**WHAT YOU NEED TO DO:** Your answer should consist of all lines in the listing that hold the word "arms".

**SUPPLIED INFORMATION:**

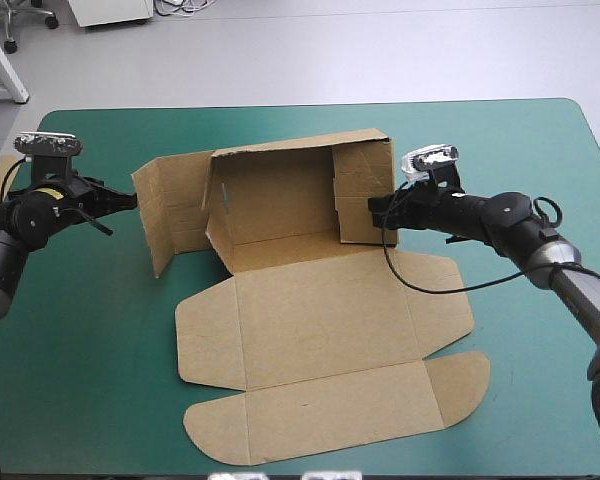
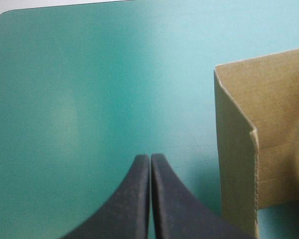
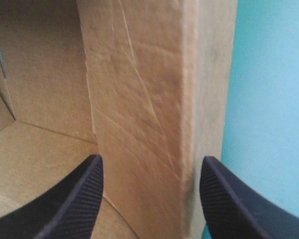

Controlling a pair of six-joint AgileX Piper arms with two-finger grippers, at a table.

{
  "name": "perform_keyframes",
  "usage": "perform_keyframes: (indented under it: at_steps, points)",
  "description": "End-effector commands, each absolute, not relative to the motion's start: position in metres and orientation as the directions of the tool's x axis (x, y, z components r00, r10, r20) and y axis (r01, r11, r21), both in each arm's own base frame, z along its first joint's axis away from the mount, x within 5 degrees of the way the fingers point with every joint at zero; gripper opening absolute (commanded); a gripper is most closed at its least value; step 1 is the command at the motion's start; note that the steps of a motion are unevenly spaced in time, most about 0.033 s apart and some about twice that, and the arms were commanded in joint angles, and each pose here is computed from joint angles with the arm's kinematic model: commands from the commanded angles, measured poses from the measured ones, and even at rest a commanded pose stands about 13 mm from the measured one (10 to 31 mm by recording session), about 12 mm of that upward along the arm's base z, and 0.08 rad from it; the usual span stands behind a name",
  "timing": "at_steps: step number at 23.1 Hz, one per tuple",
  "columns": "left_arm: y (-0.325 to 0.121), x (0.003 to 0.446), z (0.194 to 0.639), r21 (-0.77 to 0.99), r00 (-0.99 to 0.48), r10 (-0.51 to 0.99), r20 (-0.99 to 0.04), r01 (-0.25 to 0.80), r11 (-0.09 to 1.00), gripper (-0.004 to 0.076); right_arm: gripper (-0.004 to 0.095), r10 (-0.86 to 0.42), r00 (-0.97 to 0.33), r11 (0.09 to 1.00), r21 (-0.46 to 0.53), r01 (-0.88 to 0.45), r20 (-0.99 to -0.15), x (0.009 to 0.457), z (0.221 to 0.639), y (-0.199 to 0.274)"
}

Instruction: Fold the box

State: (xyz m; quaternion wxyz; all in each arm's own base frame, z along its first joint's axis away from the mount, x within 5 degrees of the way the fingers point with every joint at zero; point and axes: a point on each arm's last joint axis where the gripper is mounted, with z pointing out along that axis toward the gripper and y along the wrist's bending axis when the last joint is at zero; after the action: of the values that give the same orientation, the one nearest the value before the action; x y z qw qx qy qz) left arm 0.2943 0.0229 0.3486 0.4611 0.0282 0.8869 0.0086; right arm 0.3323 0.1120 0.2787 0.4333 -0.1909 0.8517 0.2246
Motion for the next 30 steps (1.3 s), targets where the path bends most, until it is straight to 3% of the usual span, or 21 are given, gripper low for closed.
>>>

**EXERCISE SOLUTION:**
Controlling a pair of six-joint AgileX Piper arms with two-finger grippers, at a table.
  "description": "End-effector commands, each absolute, not relative to the motion's start: position in metres and orientation as the directions of the tool's x axis (x, y, z components r00, r10, r20) and y axis (r01, r11, r21), both in each arm's own base frame, z along its first joint's axis away from the mount, x within 5 degrees of the way the fingers point with every joint at zero; gripper opening absolute (commanded); a gripper is most closed at its least value; step 1 is the command at the motion's start; note that the steps of a motion are unevenly spaced in time, most about 0.033 s apart and some about twice that, and the arms were commanded in joint angles, and each pose here is computed from joint angles with the arm's kinematic model: commands from the commanded angles, measured poses from the measured ones, and even at rest a commanded pose stands about 13 mm from the measured one (10 to 31 mm by recording session), about 12 mm of that upward along the arm's base z, and 0.08 rad from it; the usual span stands behind a name",

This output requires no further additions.